The narrowing wage gap between the UK and emerging economies such as China, India and the Philippines will have major implications for business, according to new analysis published today by PwC (see table below).
India and the Philippines remain at the lower end of wage projection in relative terms, but average wages in India could more than quadruple over the period in real dollar terms and more than triple in the Philippines. Real wages in the UK and US are projected to rise by only around a third over the same period, remaining at similar levels to each other.
More striking is how substantially the wage gap could close by 2030. India’s current average monthly wage is around 25 times smaller than that of the UK. By 2030, the difference is likely it be only 7.5 times smaller which represents a huge relative economic shift. Average wages in US are currently 7.5 times greater than in Mexico, but the gap could close to a factor of less than 4 times by 2030. Over the same time period, the average monthly Chinese wage could rise to around half that of Spain.
John Hawksworth, chief economist at PwC, said:
“While any such projections are subject to significant uncertainties, the direction of change is clear. The large wage advantages enjoyed today by many emerging economies will shrink as their productivity levels catch up with those in advanced economies and their real exchange rates rise as a consequence.
“Places like Turkey, Poland, China and Mexico will therefore become more valuable as consumer markets, while low cost production could shift to other locations such as the Philippines. India could also gain from this shift, but only if it improves its infrastructure and female education levels and cuts red tape.”
Source: PwC projections based on ILO data for 2011; real wages index relative in each year to US = 100
These trends have a number of potential implications for business strategy:
1. Companies re-shore their manufacturing or service operations, as some US companies have already started to do, or else move them to cheaper locations.
2. As current large cost advantages decline, companies move to locations that are initially more expensive but closer to home, gaining more control over supply chains to respond to customers’ changing needs and demands.
3. Middle income economies Turkey, Poland and China begin offshoring to relatively cheaper economies like Vietnam, India and the Philippines.
4. Current ‘Western’ offshorers (to China and India, for example) reorient their operations to sell their goods and services to increasingly affluent local populations.

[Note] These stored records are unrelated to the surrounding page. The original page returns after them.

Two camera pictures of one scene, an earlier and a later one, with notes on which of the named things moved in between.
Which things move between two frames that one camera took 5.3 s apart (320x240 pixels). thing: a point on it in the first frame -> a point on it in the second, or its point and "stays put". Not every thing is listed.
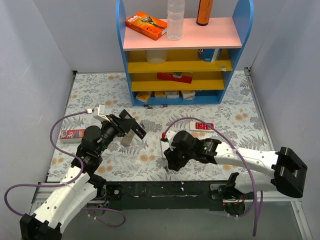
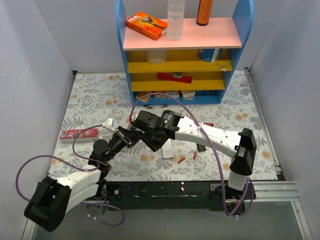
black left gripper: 122,124 -> 124,135
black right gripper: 169,158 -> 149,139
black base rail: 172,196 stays put
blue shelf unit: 195,70 stays put
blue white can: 210,55 stays put
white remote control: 164,145 stays put

Many UK companies’ offshore arrangements will not survive the changes in relative wages, but an existing base in a fast-rising market is not always something to be given up lightly. After all, these are often the locations that will see the biggest growth in consumer spending power for the coming decades.
Transforming from a UK outsource function to meet the needs of a local population will mean radical innovation, prudence and protection of intellectual property. It may also require a physical shift of senior management skills to the new ‘core’ market. Far-sighted companies are already building talent pipelines in the countries in which they may one day be headquartered.
Michael Rendell, PwC partner and Global Human Resource Services leader, said:
"Change is continuous and there will be even more movement in the coming years. Companies planning for this today will find themselves with significant advantages, particularly in terms of people costs. It's inevitable that the manufacturing and services industries in countries will transform as the cost base evolves, and also that there will be winners and losers. Governments, regulators and business communities need to be ready for that shift."